* **What is expected**
Type the entries out again exactly as they read, but leave every picture behind.
-- Opening Marker --
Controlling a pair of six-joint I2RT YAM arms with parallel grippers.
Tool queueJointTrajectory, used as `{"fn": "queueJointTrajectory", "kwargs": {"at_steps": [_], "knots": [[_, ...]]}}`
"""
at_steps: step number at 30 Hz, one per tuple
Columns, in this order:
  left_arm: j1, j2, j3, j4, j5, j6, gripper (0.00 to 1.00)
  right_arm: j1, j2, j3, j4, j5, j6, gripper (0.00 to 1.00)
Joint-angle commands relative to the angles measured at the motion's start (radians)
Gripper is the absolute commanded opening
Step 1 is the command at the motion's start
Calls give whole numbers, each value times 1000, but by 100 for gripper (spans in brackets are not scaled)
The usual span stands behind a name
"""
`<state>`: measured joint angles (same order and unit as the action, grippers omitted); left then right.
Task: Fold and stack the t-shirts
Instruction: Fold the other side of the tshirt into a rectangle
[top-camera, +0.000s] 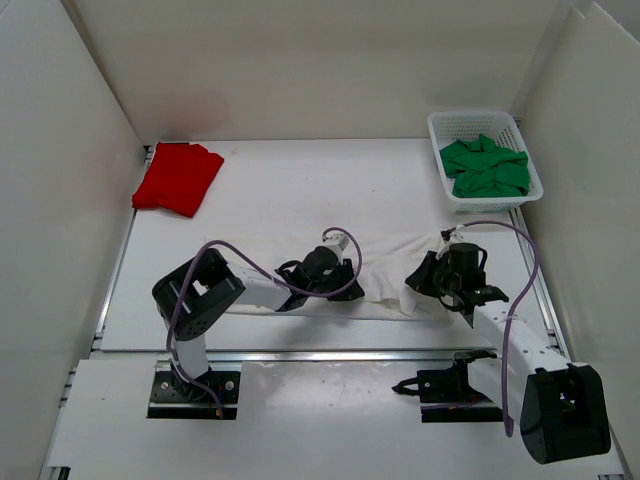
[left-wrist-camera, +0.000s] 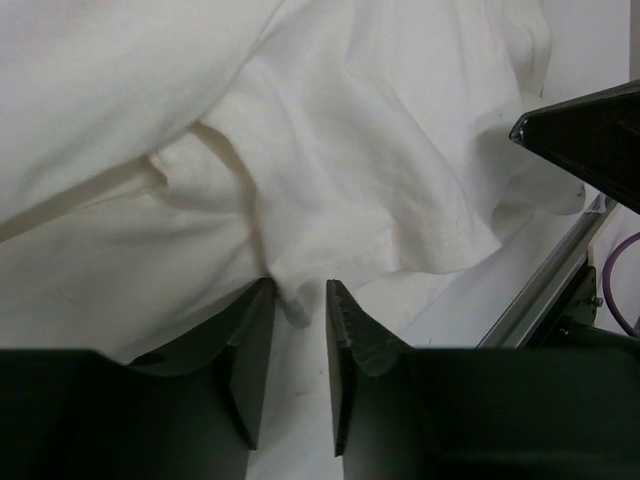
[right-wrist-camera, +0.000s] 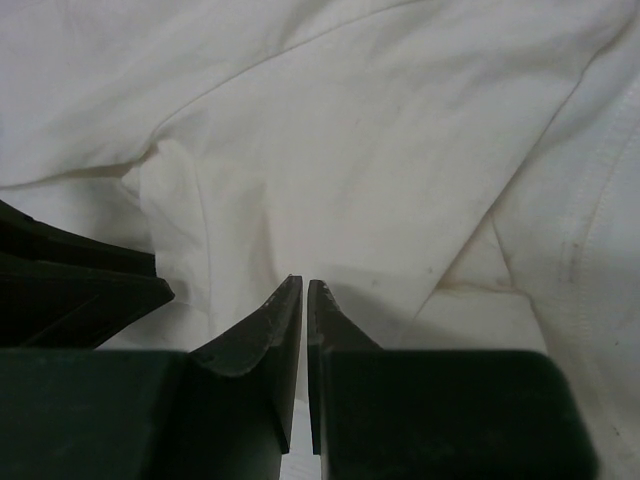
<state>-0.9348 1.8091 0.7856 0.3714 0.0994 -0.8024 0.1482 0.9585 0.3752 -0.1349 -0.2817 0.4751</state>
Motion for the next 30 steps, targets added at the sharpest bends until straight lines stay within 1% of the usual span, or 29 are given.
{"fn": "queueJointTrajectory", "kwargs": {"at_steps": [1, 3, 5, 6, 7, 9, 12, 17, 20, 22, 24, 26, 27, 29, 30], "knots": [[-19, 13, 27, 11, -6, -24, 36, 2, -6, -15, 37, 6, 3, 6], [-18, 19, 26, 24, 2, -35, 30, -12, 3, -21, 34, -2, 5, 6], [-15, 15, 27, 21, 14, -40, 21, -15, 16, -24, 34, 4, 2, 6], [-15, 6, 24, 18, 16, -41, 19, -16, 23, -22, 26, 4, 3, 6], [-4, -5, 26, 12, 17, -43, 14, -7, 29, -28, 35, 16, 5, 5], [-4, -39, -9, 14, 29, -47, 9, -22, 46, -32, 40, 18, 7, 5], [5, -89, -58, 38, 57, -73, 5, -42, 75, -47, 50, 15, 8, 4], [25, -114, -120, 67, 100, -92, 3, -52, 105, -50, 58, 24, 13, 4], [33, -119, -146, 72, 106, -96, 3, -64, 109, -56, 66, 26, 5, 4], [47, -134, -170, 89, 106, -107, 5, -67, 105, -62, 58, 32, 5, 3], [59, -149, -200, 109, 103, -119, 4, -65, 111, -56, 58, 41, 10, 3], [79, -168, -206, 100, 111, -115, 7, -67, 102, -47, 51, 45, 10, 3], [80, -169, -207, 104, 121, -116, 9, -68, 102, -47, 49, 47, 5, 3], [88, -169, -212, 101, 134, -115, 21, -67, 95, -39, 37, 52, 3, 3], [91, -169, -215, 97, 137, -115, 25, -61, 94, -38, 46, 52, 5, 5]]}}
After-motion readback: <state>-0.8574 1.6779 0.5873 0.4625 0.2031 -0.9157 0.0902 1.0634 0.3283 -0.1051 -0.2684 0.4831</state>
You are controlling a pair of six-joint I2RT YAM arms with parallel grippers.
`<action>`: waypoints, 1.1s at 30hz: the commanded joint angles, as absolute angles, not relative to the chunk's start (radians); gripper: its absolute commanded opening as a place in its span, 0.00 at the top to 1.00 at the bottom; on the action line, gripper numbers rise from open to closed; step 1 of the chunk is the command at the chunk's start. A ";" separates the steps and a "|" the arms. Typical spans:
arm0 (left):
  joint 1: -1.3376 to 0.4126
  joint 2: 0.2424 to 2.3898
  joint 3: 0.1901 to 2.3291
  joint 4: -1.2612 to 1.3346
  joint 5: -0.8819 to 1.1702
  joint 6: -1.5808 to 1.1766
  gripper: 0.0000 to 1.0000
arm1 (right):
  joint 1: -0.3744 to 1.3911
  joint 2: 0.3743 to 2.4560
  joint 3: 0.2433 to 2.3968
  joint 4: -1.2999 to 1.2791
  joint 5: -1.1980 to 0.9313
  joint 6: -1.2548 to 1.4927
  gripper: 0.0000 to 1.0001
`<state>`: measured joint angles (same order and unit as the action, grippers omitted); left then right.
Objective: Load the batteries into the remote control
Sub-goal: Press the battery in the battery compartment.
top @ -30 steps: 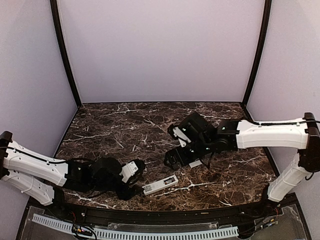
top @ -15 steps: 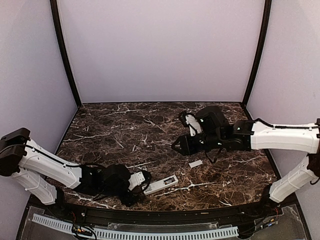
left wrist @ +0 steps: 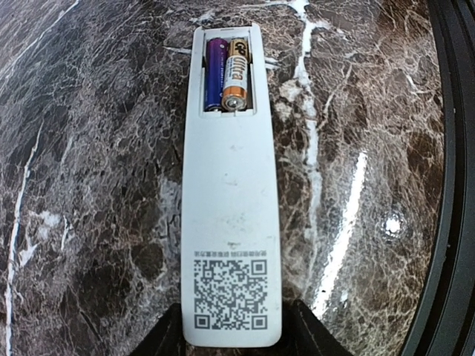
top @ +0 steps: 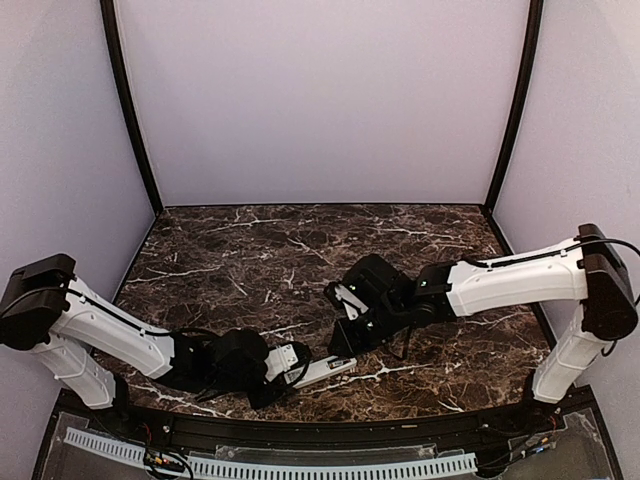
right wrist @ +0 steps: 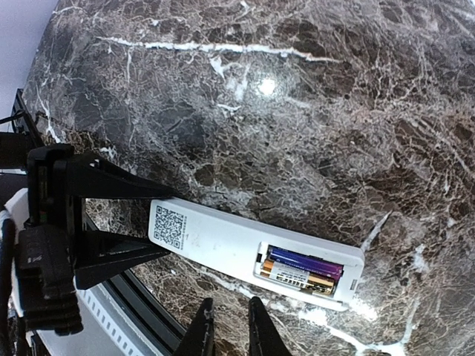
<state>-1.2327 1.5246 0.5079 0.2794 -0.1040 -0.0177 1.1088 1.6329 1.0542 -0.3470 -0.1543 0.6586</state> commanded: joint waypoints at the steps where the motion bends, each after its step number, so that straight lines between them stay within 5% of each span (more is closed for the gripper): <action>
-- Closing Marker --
* **Completed task**
Controlling a pair of six-joint I2RT YAM arms with parallel grippers.
Tool queueJointTrajectory, used as `{"fn": "queueJointTrajectory", "kwargs": {"at_steps": [_], "knots": [[_, ...]]}}`
"""
at_steps: step number at 30 Hz, one per tuple
Columns, in this order:
  left_arm: j1, j2, j3, j4, j5, j6, gripper (0.00 to 1.00)
  right_arm: j1, j2, j3, j4, j5, j6, gripper (0.00 to 1.00)
Joint-angle commands relative to the angles measured at the motion's start (radians)
Gripper is the absolute commanded opening
Step 1 is the command at the motion's start
Calls give whole numbers, each value times 1000, but by 100 for gripper (spans in brackets are not scaled)
The usual span stands behind a name
"""
`<state>`: measured joint angles (same order and unit as the action, grippers omitted); left then right.
Task: Fold and stack the t-shirts
Instruction: Fold the other side of the tshirt into a rectangle
[top-camera, +0.000s] 
[left-wrist-camera, +0.000s] 
[right-wrist-camera, +0.000s] 
<state>-0.9348 1.8091 0.7856 0.3714 0.0994 -0.8024 0.1482 0.9585 0.3752 -0.1349 -0.2817 0.4751</state>
Motion for the next 30 steps, targets added at the sharpest bends until straight lines stay within 1% of the usual span, or 29 are given.
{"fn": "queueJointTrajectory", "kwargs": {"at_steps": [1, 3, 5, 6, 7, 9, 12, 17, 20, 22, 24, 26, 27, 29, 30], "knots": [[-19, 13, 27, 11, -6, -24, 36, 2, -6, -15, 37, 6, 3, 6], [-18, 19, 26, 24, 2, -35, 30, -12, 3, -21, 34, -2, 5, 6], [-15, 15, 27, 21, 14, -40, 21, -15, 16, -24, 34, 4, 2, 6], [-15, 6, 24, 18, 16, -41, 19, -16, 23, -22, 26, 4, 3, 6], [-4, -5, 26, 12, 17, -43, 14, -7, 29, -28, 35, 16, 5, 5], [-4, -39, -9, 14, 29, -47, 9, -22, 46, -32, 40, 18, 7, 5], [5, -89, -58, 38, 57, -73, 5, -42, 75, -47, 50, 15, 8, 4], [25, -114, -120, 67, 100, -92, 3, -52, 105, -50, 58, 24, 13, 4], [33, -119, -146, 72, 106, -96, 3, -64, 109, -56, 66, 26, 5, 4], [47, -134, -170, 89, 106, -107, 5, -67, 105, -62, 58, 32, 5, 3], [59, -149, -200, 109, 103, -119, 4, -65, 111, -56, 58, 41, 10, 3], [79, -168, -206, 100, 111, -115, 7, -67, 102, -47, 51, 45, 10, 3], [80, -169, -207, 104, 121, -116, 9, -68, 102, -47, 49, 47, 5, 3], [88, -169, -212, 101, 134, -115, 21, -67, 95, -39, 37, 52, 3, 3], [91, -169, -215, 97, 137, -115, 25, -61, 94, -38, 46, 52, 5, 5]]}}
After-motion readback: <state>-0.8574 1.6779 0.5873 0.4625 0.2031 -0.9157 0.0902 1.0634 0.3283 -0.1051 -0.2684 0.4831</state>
You are controlling a pair of six-joint I2RT YAM arms with parallel grippers.
`<action>`: waypoints, 1.1s at 30hz: the commanded joint angles, as absolute angles, not relative to the chunk's start (radians); gripper: its absolute commanded opening as a place in its span, 0.00 at the top to 1.00 at the bottom; on the action line, gripper numbers rise from open to closed; step 1 of the chunk is the command at the chunk's start. A ";" separates the steps and a "|" the arms. Typical spans:
arm0 (left):
  joint 1: -1.3376 to 0.4126
  joint 2: 0.2424 to 2.3898
  joint 3: 0.1901 to 2.3291
  joint 4: -1.2612 to 1.3346
  joint 5: -0.8819 to 1.1702
  joint 6: -1.5808 to 1.1766
  gripper: 0.0000 to 1.0000
arm1 (right):
  joint 1: -0.3744 to 1.3911
  joint 2: 0.3743 to 2.4560
  joint 3: 0.2433 to 2.3968
  joint 4: -1.2999 to 1.2791
  joint 5: -1.1980 to 0.9313
  joint 6: -1.2548 to 1.4927
  gripper: 0.0000 to 1.0001
`<state>`: measured joint angles (same order and unit as the action, grippers omitted); left then right.
Objective: Load the batteries into the remote control
Sub-goal: Press the battery in the battery compartment.
top @ -30 steps: 
top @ -15 steps: 
left wrist @ +0 steps: 
top @ +0 steps: 
right wrist @ +0 steps: 
<state>-1.2327 1.5246 0.5079 0.2794 -0.1040 -0.0177 1.1088 1.6329 1.0542 -0.3470 -0.1543 0.6586</state> commanded: joint waypoints at the steps where the motion bends, each after its step number, so that straight lines between them stay within 5% of each span (more is closed for the gripper): <action>

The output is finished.